» Work to complete
Determine how many of the lines below hold the word "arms". Give the number and nothing else.

» Data section
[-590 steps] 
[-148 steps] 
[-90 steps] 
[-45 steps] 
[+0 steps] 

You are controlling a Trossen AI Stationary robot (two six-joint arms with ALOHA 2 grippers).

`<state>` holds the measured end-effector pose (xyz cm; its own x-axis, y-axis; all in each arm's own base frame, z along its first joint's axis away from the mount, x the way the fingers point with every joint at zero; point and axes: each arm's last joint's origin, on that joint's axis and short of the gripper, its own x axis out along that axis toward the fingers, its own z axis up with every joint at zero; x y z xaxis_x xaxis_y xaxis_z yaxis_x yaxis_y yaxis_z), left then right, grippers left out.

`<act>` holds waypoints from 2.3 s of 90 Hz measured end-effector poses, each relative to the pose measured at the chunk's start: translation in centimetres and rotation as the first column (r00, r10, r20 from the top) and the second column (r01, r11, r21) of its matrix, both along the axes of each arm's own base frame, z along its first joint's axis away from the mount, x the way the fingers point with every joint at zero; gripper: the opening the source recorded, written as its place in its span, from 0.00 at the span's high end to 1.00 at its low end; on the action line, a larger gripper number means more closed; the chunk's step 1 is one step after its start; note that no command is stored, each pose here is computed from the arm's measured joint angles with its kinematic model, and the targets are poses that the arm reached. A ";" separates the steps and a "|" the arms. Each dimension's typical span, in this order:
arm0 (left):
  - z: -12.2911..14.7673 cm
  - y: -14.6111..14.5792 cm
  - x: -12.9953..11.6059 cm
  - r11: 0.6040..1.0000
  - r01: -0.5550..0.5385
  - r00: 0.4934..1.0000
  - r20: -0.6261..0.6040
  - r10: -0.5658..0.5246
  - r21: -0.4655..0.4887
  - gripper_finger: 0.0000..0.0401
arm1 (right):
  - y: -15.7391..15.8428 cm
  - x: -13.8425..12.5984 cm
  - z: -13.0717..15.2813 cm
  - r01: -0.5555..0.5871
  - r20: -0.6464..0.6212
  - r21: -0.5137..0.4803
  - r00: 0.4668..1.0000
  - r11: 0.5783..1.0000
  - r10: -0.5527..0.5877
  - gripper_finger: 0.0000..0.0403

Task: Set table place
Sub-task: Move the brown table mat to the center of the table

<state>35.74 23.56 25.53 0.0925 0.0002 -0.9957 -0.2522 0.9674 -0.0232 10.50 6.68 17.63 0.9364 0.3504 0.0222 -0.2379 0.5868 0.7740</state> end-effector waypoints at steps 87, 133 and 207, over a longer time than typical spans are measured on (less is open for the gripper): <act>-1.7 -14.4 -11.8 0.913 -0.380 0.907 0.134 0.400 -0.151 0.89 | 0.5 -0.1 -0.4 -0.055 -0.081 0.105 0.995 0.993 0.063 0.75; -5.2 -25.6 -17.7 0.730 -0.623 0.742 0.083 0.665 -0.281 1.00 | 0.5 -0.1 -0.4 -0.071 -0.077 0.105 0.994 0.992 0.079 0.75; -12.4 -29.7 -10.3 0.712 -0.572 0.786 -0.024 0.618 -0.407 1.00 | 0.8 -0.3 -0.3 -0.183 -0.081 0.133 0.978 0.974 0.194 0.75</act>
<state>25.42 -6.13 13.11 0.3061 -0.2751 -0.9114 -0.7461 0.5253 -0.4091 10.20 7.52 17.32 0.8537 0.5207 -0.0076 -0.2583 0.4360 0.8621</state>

» Exercise response
2